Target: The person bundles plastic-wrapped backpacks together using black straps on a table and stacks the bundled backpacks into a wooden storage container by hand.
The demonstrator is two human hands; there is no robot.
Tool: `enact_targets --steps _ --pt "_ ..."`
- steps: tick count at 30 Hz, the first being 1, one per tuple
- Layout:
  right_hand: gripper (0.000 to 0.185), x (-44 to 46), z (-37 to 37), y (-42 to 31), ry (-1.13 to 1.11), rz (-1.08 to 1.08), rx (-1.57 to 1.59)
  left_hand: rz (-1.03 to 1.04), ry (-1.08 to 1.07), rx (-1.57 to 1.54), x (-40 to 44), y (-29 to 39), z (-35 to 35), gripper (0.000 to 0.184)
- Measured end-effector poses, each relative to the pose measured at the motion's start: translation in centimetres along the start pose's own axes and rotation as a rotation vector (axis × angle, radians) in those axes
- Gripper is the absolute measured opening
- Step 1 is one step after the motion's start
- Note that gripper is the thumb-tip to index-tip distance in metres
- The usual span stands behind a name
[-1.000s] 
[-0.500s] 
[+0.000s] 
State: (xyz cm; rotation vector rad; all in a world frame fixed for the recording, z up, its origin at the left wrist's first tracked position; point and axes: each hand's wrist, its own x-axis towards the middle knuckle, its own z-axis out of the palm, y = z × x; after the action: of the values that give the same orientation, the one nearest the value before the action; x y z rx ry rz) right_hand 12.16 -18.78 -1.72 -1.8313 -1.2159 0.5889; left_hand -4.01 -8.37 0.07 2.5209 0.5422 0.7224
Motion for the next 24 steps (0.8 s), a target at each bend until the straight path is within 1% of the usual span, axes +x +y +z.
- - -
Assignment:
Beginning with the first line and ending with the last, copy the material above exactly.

Response area:
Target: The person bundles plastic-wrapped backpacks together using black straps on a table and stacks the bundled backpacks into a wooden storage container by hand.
The demonstrator is two human hands; there is no robot.
Tool: `enact_targets --steps _ --pt "_ ..."`
- steps: tick count at 30 Hz, the first being 1, one per tuple
- Layout:
  right_hand: gripper (0.000 to 0.185), x (-44 to 46), z (-37 to 37), y (-42 to 31), ry (-1.13 to 1.11), rz (-1.08 to 1.08), rx (-1.57 to 1.59)
  left_hand: rz (-1.03 to 1.04), ry (-1.08 to 1.07), rx (-1.57 to 1.54), x (-40 to 44), y (-29 to 39), z (-35 to 35), gripper (0.000 to 0.184)
- Measured end-effector poses, each relative to the pose measured at the motion's start: translation in centimetres along the start pose's own axes and rotation as a rotation vector (axis × angle, radians) in those axes
- Gripper is the absolute measured opening
- Step 1 is one step after the motion's start
- Note that gripper is the thumb-tip to index-tip distance in metres
- The usual span stands behind a name
[-1.000s] 
[-0.500s] 
[+0.000s] 
State: (xyz cm; rotation vector rad; all in a world frame fixed for the recording, z up, its origin at the left wrist's first tracked position; point and axes: each hand's wrist, its own x-axis towards the middle knuckle, its own z-axis out of the palm, y = z × x; after the action: of the values that give the same orientation, the one nearest the value before the action; x y z rx ry rz) right_hand 12.16 -18.78 -1.72 -1.8313 -1.2159 0.5889; left_hand -4.01 -8.37 0.07 2.5209 0.5422 0.7224
Motion for the next 24 steps (0.8 s), a target at each bend until the straight path is within 1% of the usual span, axes +x +y +z.

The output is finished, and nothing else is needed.